Kosti Ruohomaa’s classic photographs of rural Maine in the 1940s and 1950s are now being shared with the help of the Penobscot Marine Museum.

Worm diggers rake the mud at low tide at Cod Cove in Wiscasset in 1958. Harvesting bloodworms to sell for bait was and is a common practice to supplement a fisherman’s income. Bloodworms and their cousin, sandworms, are found in the silty clay or mud of Maine’s extensive mud flats. The worms are so named because their blood shows through their pale skin, giving them a faint-pink color.

Photo Credit: From the Kosti Ruohomaa Collection at Penobscot Marine Museum, Searsport, ME, courtesy of Black Star, White Plains, NY

Yankee editor Mel Allen recently paid a visit to the Penobscot Marine Museum in Searsport, Maine, to get a better look at its resurrection of the work of Maine photojournalist Kosti Ruohomaa. One of the top names at the famed Black Star photo agency in the ’40s and ’50s, Ruohomaa created images of rural New England and its people — mostly Mainers — that graced the pages of the nation’s most famous magazines. But after he died in 1961 at age 47, his fame faded and his photographs ended up boxed away in a New Jersey warehouse.

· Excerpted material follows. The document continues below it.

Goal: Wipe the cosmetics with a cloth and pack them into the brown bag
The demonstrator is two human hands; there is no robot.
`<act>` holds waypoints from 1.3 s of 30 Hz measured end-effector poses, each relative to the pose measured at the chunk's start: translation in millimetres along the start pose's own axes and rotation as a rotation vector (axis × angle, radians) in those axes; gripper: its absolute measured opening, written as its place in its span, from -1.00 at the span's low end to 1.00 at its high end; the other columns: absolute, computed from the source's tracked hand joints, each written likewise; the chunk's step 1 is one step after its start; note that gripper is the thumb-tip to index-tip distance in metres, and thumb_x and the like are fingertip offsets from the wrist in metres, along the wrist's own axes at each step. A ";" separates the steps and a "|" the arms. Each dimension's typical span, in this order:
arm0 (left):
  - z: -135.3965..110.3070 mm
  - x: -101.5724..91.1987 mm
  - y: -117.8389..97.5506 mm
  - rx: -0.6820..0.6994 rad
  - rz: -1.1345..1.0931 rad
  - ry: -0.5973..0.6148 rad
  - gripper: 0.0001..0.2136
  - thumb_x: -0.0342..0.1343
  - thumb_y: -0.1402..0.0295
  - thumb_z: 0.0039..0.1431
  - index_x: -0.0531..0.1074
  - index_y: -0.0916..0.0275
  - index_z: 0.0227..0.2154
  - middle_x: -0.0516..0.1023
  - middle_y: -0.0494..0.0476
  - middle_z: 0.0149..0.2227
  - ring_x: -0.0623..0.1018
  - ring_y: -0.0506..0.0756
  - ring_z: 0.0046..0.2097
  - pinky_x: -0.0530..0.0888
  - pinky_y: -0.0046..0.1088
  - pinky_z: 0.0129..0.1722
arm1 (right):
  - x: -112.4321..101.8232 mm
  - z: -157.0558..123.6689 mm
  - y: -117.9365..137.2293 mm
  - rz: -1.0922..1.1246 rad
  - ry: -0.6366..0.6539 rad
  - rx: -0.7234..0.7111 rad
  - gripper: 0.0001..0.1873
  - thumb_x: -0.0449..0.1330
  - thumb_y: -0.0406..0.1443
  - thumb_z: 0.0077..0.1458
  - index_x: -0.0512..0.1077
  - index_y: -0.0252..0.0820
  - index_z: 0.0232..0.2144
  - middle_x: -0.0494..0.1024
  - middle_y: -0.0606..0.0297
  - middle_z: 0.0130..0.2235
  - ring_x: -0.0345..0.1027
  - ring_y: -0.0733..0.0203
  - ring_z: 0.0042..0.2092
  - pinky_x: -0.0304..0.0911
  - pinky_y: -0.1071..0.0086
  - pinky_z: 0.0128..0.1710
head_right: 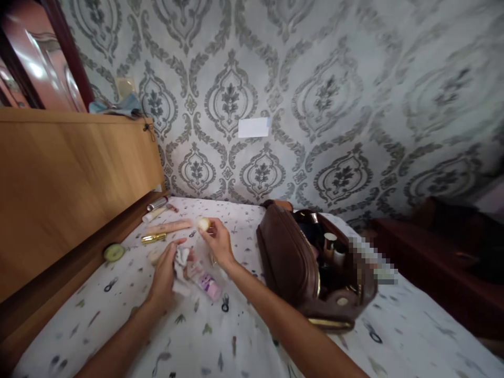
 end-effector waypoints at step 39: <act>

That changed in 2017, when the Penobscot Marine Museum brought Ruohomaa’s archives back to his home state. There may be as many as 50,000 images in the collection, all waiting to be catalogued, and eventually scanned and digitized, then placed on the museum’s website for the public’s viewing. There have already been two exhibits from what arrived in Maine from the warehouse. Photo archivist Kevin Johnson thinks they will need $350,000 and three more years to put them all online — and bring back Kosti Ruohomaa’s legacy. 

The following are selected Kosti Ruohomaa images from the museum’s collection. You can see more in the photo essay “Bringing Kosti Home” in the March/April 2019 issue of Yankee.

All photographs from the Kosti Ruohomaa Collection at the Penobscot Marine Museum, Searsport, ME; courtesy of Black Star, White Plains, NY.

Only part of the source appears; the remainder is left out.